> _Exercise_
Once you find the line containing "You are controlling" in the data below, copy it and each following line exactly, up to and including the line containing "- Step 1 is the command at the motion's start", and nothing else.

> _Data below_
┄┄┄┄┄┄

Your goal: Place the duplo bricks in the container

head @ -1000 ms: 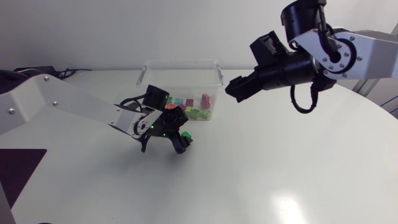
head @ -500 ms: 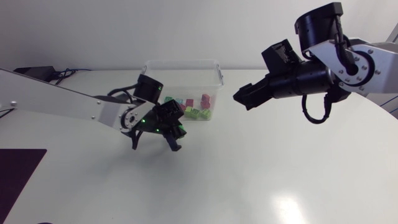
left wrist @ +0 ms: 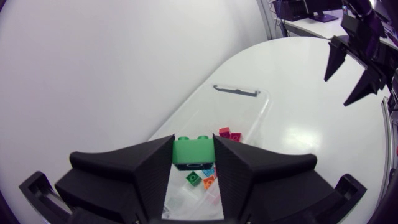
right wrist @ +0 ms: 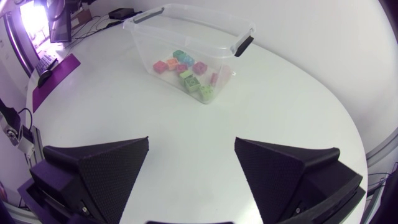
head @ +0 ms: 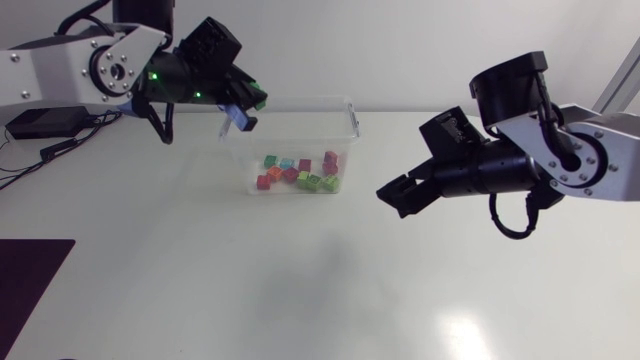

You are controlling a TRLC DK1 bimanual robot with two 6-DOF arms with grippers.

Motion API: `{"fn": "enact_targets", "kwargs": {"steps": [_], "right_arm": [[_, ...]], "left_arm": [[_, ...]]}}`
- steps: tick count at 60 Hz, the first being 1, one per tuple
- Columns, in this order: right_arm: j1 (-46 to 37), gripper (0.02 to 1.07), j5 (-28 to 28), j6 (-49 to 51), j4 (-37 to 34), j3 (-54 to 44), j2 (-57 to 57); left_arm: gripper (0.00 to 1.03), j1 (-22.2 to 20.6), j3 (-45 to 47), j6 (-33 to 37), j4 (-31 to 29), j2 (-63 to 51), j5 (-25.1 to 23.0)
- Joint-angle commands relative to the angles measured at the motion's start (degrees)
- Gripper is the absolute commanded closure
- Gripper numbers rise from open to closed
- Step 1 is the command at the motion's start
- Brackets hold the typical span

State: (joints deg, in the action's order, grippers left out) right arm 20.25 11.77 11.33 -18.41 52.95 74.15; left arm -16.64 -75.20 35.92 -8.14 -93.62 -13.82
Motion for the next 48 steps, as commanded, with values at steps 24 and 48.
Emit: {"fn": "enact_targets", "kwargs": {"steps": [24,48], "right_arm": [[1.6,0.07,-3.0,-1.1,0.7,-6.0,-4.1],[1.6,0.07,-6.0,-1.6,0.9,-6.2,-6.2]], "left_arm": [[0.72,4.0,-17.7,-7.8,-0.5,-20.0,-0.7],[0.05,5.6,-20.1,-10.0,-3.1,-20.0,0.0]]}}
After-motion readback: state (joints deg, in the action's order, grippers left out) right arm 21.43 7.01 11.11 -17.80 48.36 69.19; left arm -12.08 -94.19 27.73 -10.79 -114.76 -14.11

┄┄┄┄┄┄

> _Expected output_
You are controlling a TRLC DK1 bimanual robot with two 6-DOF arms with grippers.

Motion API: `{"fn": "enact_targets", "kwargs": {"steps": [_], "right_arm": [[_, ...]], "left_arm": [[_, ...]]}}`
- steps: tick count at 60 Hz, the first being 1, one per tuple
- Columns, in this order: right_arm: j1 (-46 to 37), gripper (0.02 to 1.07), j5 (-28 to 28), j6 (-49 to 51), j4 (-37 to 34), j3 (-54 to 44), j2 (-57 to 57); left_arm: gripper (0.00 to 1.03), j1 (-22.2 to 20.6), j3 (-45 to 47), j6 (-33 to 37), j4 (-31 to 29), j2 (-63 to 51), j5 (-25.1 to 23.0)
- Joint-angle commands relative to the angles measured at the motion's start (degrees)
- Gripper is the absolute commanded closure
- Gripper numbers rise from open to closed
- Step 1 is the command at the motion's start

The output is done.